Assignment: Every line in the records below between the one holding "<point>308,240</point>" and the one holding "<point>411,150</point>", inclusive, is to be set down exactly; all other lines are to be left out.

Stored dataset items:
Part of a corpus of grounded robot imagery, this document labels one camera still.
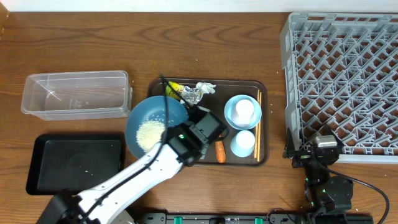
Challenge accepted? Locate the dark blue plate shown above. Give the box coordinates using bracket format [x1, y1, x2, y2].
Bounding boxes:
[124, 96, 188, 159]

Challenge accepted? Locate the wooden chopstick right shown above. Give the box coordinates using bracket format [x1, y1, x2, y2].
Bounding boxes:
[256, 90, 262, 162]

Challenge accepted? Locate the grey dishwasher rack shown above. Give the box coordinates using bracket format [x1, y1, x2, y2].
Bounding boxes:
[280, 12, 397, 164]

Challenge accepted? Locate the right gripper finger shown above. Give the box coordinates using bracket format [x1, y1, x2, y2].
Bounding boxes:
[282, 128, 295, 158]
[323, 124, 343, 145]

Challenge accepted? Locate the orange carrot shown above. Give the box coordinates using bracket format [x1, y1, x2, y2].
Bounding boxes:
[215, 141, 226, 163]

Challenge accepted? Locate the light blue bowl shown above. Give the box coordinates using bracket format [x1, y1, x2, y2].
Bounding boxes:
[224, 95, 261, 130]

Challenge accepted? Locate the white cup in bowl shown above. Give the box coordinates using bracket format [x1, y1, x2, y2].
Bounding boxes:
[234, 99, 254, 126]

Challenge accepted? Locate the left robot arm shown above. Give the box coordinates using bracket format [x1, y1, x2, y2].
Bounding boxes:
[37, 106, 228, 223]

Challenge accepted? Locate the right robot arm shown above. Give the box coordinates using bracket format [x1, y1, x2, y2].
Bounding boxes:
[282, 127, 353, 223]

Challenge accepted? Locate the black plastic tray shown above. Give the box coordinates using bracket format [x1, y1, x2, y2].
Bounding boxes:
[25, 134, 124, 195]

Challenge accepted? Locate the light blue cup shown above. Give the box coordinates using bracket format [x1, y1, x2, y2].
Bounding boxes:
[230, 130, 256, 157]

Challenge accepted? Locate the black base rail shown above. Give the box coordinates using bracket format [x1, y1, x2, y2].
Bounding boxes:
[136, 212, 374, 224]

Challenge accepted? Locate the pile of white rice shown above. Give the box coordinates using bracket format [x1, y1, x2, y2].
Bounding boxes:
[136, 120, 165, 153]

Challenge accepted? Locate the clear plastic bin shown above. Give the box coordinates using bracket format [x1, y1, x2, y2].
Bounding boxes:
[21, 70, 132, 121]

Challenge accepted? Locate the yellow foil snack wrapper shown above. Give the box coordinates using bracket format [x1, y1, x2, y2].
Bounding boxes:
[165, 82, 203, 105]

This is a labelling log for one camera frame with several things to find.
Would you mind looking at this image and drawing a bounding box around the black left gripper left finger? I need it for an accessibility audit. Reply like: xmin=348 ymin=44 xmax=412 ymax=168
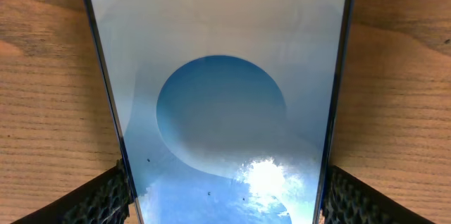
xmin=11 ymin=159 xmax=133 ymax=224

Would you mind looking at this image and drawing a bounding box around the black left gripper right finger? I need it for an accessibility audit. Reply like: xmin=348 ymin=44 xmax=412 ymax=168
xmin=322 ymin=166 xmax=433 ymax=224

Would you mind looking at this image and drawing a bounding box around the blue Galaxy smartphone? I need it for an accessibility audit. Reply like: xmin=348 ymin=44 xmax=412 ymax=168
xmin=84 ymin=0 xmax=353 ymax=224

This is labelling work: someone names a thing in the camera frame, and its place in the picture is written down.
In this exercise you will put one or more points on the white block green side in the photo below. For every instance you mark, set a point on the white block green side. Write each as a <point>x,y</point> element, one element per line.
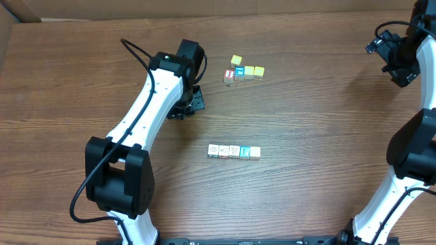
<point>213,150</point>

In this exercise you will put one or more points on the yellow block row end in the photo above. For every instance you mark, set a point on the yellow block row end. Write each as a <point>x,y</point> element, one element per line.
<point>258,73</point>

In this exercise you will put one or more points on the white block red side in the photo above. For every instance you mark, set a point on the white block red side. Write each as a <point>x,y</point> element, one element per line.
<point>223,151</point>

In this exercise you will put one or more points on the blue letter P block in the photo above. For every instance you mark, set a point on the blue letter P block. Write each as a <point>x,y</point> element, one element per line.
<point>245,152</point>

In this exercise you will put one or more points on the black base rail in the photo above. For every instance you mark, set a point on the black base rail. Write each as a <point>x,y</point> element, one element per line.
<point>308,240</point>

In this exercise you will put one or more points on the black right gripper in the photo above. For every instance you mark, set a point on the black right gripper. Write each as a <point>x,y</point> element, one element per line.
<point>402,75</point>

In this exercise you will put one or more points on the yellow block middle row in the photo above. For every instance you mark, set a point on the yellow block middle row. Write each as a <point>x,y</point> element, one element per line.
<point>249,72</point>

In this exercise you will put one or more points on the lone yellow block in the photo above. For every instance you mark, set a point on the lone yellow block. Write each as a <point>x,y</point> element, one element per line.
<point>255,152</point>

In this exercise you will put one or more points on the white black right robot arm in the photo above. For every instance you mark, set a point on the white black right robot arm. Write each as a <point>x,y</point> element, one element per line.
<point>411,150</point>

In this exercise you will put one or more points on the red letter I block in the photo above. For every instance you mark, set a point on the red letter I block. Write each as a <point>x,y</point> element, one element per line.
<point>228,77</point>

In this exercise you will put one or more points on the yellow block far top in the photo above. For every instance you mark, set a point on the yellow block far top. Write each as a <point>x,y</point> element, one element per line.
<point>235,61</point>

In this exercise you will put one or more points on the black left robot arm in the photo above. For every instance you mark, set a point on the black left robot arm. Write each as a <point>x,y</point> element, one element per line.
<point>119,175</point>

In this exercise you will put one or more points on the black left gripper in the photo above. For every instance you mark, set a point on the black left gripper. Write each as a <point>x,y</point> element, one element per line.
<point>193,102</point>

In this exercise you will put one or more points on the white letter W block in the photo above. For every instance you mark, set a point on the white letter W block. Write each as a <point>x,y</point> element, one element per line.
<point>234,151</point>

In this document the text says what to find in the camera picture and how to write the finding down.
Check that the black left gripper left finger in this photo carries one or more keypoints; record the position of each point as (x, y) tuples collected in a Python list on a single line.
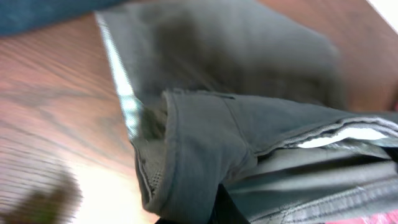
[(58, 205)]

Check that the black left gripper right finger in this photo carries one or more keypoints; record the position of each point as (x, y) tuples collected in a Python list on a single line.
[(197, 204)]

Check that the grey shorts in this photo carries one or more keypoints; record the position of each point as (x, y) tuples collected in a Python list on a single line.
[(234, 93)]

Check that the folded navy blue garment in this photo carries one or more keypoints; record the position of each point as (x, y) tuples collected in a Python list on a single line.
[(21, 15)]

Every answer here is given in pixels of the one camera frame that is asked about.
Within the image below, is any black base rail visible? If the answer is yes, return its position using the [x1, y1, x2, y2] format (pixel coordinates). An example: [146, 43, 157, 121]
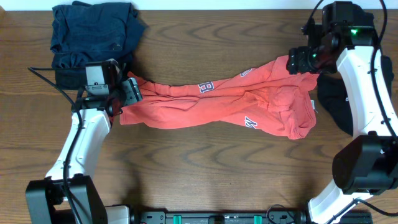
[105, 203, 374, 224]

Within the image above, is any black logo shirt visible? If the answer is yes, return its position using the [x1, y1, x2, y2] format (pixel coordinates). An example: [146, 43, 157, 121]
[317, 54, 395, 137]

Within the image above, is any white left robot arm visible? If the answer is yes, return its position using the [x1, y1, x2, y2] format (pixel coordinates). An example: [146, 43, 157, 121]
[25, 78, 142, 223]

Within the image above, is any red graphic t-shirt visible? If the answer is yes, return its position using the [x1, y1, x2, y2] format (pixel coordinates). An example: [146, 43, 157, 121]
[120, 56, 318, 140]

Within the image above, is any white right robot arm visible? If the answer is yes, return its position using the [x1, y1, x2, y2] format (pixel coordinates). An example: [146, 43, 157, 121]
[286, 1, 397, 223]

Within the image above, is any navy blue folded shirt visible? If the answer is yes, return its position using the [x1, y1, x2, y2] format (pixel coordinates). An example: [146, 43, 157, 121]
[50, 1, 146, 68]

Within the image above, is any black folded shirt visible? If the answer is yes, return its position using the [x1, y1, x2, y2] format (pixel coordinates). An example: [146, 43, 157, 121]
[55, 68, 87, 90]

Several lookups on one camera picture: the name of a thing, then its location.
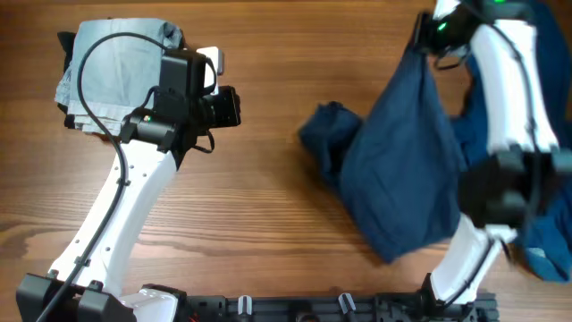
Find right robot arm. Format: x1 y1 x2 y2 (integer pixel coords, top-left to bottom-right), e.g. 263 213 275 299
414 0 571 313

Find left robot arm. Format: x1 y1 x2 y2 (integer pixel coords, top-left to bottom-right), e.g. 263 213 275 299
16 47 240 321

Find crumpled teal blue garment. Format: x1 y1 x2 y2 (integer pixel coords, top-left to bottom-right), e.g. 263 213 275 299
450 1 571 283

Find dark navy shorts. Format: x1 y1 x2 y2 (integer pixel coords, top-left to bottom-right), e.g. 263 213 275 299
299 47 465 263

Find folded light denim garment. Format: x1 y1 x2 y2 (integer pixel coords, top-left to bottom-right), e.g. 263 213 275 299
68 18 183 136

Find folded black garment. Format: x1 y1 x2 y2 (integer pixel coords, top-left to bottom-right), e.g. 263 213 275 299
55 31 76 129

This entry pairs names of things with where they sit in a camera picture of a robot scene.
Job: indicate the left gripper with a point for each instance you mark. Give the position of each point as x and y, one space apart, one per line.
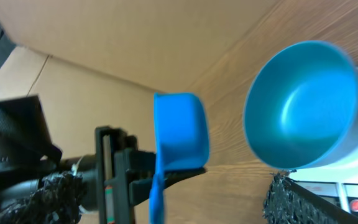
124 175

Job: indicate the blue plastic measuring scoop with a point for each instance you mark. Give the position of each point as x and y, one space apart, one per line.
182 143

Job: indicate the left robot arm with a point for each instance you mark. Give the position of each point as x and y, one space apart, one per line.
38 185

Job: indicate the blue metal bowl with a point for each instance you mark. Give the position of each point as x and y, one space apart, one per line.
301 110

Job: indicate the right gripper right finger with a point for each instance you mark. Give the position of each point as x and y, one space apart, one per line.
287 202

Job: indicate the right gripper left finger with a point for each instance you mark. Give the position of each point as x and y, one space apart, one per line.
57 202

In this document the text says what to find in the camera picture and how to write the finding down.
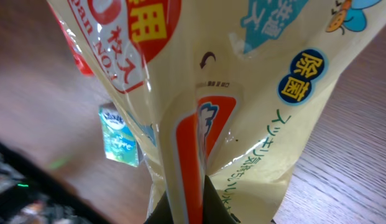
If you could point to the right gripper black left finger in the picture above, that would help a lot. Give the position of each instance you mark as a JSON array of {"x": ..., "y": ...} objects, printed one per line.
[{"x": 162, "y": 213}]

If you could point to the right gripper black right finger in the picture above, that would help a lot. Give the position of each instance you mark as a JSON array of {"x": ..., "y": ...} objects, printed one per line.
[{"x": 214, "y": 212}]

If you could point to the green tissue pack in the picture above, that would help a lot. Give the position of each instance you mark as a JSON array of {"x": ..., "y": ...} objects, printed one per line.
[{"x": 119, "y": 143}]

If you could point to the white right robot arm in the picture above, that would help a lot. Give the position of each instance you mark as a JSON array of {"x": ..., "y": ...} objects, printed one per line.
[{"x": 35, "y": 185}]

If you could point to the red snack bag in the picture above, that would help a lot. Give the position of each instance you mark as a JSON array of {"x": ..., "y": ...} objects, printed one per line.
[{"x": 76, "y": 52}]

Solution for this problem:
<point>308,240</point>

In this exercise you will put one or more points on the black right gripper in the photo above. For every instance you mark, set a point on the black right gripper. Write each as a <point>x,y</point> element, one element per line.
<point>402,75</point>

In this exercise you will put one or more points on the yellow block middle row in the photo above. For every instance you mark, set a point on the yellow block middle row. Write each as a <point>x,y</point> element, one element per line.
<point>249,72</point>

In this exercise you will put one or more points on the lone yellow block in the photo above. For every instance you mark, set a point on the lone yellow block. Write each as a <point>x,y</point> element, one element per line.
<point>255,152</point>

In this exercise you will put one or more points on the white black right robot arm in the photo above. For every instance you mark, set a point on the white black right robot arm. Write each as a <point>x,y</point> element, one element per line.
<point>411,150</point>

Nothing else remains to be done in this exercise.